Начальник русского отдела Пуфс лично встречал наиболее важных гостей. Кланялся, лебезил и так расплывался в улыбке, что потом долго не мог собрать лицо, отдельные мышцы которого все дергались и растягивались, продолжая улыбаться уже каждая сама по себе. Другим же гостям, помельче, Пуфс едва кивал. Протягивал уже не руку, а пальчик, и улыбкой не удостаивал, а только дергал складками кожи на лбу.
– На трибуны! На трибуны! Занимайте места! – повторял он, обводя кругом рукой, и все гости видели пегие, с выцветшими пластиковыми креслами трибуны одного небольшого подмосковного стадиончика, сгоревшего года два назад от молнии.
И тут же как по волшебству – хотя почему, собственно, «как»? – в руках у стражей возникали длинные, недавно отпечатанные билеты с номерами мест, а шустрые контролеры-суккубы, мило приседая, показывали пальчиками, где находится нужный сектор.
Была тут и Мамзелькина. В затрюханной курточке с капюшоном Аида Плаховна устроилась на одном из вип-кресел, изредка прихлебывая из фляжки, которую она, подражая лопухоидам, пьющим в общественном месте, упрятала в бумажный пакет. Рядом с ней, занимая еще одно место, стояла закутанная в брезент коса.
На валькирий Аидушка посматривала виновато и рассеянно подергивала плечиком. По всему было заметно, что она находится при исполнении и готовится «чикать» тех из них, которым не повезет в бою. Пока же Плаховна вкушала заслуженный отдых. Вытягивала ножки, прихлебывала из фляжки, а потом, окончательно развеселившись, облачилась в белую фанатскую майку и принялась размахивать трещоткой.
Такие трещотки продавали, шныряя между рядами, шустрые комиссионеры и брали за них недорого: по гнилому эйдосу. Причем брали и совсем погасшие эйдосы, если усматривали наметанным глазом, что из них еще можно извлечь хотя бы капельку радости, хотя бы одно светлое воспоминание или мгновение бескорыстной юношеской любви.
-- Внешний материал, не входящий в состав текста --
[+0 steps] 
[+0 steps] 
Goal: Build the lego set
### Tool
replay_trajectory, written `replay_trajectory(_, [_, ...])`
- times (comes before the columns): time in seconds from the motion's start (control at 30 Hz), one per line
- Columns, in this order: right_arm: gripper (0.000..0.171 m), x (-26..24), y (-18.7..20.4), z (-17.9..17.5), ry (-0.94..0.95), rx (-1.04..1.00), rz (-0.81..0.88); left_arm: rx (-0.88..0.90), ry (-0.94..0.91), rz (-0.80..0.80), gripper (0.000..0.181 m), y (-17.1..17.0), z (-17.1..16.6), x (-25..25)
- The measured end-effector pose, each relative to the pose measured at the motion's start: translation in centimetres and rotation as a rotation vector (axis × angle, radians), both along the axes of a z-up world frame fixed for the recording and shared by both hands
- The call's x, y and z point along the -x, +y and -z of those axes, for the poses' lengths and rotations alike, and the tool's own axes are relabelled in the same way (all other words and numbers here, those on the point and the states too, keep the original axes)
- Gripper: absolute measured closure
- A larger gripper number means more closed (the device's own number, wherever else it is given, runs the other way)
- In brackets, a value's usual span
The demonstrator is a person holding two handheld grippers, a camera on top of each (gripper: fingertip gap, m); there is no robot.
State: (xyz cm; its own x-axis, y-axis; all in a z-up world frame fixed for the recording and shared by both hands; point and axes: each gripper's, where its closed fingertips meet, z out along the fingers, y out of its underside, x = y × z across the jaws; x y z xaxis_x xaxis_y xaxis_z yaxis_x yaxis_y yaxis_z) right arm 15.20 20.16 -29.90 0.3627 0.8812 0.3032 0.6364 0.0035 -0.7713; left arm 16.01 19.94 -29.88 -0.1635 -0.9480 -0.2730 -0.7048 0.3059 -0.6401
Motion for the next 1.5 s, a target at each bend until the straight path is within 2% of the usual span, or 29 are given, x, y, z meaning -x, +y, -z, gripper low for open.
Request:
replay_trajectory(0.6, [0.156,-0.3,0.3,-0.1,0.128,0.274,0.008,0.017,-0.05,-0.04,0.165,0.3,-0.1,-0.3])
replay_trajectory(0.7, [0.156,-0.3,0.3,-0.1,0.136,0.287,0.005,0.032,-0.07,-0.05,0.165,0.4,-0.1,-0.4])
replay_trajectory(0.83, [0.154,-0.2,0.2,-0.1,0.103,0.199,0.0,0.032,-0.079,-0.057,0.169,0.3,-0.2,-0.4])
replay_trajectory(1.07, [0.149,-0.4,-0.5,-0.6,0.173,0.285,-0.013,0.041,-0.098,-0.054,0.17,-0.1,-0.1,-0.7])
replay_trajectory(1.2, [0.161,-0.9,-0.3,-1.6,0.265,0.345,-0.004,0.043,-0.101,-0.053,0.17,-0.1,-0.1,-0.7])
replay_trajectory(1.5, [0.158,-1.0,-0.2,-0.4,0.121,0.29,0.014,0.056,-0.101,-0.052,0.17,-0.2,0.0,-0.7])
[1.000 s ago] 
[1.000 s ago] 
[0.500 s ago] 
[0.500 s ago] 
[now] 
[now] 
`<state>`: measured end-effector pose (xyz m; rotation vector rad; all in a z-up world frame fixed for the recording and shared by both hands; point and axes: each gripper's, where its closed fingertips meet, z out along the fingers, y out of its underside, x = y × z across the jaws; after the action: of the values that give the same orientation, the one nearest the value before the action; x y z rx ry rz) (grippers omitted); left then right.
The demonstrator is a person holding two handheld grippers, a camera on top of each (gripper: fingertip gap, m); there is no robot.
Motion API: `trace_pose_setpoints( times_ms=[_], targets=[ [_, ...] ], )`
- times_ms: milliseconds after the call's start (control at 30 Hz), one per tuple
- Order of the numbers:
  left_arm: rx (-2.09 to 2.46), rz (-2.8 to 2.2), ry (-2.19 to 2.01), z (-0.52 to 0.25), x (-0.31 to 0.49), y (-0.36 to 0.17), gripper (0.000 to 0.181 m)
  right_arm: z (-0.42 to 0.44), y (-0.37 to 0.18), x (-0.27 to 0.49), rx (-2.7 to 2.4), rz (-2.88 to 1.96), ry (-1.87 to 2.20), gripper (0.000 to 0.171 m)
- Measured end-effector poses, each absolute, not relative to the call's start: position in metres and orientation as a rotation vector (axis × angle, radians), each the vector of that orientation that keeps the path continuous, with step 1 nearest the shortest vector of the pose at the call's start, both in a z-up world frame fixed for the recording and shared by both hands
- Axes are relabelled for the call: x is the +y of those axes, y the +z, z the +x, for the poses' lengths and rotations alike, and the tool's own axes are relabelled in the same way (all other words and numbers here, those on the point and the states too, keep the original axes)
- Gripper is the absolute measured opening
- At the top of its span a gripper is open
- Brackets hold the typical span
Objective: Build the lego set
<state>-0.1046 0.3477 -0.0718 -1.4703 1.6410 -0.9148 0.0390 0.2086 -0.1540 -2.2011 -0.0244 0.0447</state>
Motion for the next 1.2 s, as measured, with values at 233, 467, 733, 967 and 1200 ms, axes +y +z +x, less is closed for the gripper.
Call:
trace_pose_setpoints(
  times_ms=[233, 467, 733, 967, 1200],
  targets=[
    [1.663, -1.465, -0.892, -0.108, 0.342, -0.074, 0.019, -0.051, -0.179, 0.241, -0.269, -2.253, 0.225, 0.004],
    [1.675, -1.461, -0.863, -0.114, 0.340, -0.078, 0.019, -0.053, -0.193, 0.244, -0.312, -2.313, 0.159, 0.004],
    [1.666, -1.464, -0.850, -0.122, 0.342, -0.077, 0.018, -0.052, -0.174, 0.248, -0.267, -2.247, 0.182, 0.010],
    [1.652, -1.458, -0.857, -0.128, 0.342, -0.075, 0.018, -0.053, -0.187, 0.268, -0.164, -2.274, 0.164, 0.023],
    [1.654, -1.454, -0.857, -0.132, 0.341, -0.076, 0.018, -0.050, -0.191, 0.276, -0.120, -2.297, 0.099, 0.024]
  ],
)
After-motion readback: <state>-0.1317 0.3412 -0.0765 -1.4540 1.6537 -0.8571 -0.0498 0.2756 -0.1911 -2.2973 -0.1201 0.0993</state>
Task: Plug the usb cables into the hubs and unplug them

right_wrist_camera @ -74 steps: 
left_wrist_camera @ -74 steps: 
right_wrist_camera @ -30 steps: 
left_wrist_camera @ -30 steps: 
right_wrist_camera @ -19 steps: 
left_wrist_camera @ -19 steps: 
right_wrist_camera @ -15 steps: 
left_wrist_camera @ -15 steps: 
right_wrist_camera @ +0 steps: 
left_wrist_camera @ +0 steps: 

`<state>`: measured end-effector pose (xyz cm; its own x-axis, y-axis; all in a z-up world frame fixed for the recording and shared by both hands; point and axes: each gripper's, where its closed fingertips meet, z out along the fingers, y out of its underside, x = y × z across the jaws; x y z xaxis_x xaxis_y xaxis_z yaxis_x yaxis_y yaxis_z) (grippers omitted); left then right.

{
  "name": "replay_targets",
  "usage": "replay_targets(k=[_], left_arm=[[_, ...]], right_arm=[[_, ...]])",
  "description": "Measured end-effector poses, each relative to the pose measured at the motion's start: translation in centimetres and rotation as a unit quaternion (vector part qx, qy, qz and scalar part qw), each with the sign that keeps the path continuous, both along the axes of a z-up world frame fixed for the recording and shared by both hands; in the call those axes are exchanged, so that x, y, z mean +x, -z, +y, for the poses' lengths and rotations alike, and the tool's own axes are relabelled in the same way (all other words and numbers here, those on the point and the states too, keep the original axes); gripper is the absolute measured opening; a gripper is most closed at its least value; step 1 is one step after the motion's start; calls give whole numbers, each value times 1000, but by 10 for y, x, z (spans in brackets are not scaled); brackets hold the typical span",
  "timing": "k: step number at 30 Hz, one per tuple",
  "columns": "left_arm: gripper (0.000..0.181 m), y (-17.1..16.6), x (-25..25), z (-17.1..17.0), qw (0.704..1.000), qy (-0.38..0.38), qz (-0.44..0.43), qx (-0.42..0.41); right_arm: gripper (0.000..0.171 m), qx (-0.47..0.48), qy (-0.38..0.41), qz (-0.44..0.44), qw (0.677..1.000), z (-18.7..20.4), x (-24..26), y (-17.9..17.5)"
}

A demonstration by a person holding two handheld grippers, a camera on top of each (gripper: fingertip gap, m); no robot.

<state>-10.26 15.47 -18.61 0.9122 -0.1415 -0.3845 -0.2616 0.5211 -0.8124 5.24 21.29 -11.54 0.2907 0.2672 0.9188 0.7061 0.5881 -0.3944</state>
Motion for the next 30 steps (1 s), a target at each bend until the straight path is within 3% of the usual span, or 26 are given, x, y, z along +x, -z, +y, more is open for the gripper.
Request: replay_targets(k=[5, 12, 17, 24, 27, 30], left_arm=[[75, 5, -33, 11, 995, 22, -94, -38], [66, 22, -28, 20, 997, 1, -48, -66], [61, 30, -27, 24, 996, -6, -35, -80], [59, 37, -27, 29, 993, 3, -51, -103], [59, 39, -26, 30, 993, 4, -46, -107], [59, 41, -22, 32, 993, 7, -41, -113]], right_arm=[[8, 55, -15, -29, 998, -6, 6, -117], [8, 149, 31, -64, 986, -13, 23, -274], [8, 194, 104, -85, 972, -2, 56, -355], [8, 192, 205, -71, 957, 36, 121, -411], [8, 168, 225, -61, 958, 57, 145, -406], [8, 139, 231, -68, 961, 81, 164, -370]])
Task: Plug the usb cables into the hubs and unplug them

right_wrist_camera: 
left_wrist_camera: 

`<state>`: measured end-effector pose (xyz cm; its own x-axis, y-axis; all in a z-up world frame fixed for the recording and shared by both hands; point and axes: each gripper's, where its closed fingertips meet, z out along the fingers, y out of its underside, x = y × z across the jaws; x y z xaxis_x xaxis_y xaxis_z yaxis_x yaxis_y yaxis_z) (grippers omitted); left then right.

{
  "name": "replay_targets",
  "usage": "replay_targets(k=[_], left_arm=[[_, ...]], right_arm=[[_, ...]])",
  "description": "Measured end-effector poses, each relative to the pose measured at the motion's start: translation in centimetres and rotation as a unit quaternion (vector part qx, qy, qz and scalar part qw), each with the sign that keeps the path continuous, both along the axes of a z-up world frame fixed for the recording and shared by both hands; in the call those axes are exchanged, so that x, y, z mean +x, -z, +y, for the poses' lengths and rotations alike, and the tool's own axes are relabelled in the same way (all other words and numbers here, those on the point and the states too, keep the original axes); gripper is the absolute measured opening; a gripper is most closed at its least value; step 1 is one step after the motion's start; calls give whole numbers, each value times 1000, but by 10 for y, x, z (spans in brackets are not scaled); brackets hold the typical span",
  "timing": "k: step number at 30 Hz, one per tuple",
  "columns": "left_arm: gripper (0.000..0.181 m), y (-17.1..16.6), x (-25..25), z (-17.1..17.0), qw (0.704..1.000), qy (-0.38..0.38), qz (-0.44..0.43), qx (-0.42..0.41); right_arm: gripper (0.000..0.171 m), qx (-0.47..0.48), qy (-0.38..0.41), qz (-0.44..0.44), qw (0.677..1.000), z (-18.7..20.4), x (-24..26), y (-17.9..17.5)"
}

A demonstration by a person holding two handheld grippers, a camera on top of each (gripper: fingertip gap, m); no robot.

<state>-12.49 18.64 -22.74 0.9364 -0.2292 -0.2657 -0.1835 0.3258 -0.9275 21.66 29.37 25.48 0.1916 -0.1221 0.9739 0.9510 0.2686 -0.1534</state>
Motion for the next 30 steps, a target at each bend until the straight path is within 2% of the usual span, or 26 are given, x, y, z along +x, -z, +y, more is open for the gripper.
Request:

Суккубы и комиссионеры уже были тут как тут. Все собрались, со всей Москвы. Да что там из Москвы – отовсюду! Это ж какое событие! Когда еще скромным служебным духам удастся побывать на таком бое! Суккубы прохаживались под ручку, скромно опуская глазки и краснея при виде стражей мрака. Так как стражей мрака было много, то и краснеть суккубам приходилось фактически в режиме уличного светофора. Комиссионеры, напротив, старались привлекать к себе как можно меньше внимания. Жались по уголкам, не забывая рыскать глазками. Сидит такая нюня в уголке, жмется, кажется тише воды и ниже травы, а на самом деле не только все заметит и на карандашик возьмет, а и под асфальтом все просветит, если обнаружит там что для себя полезное.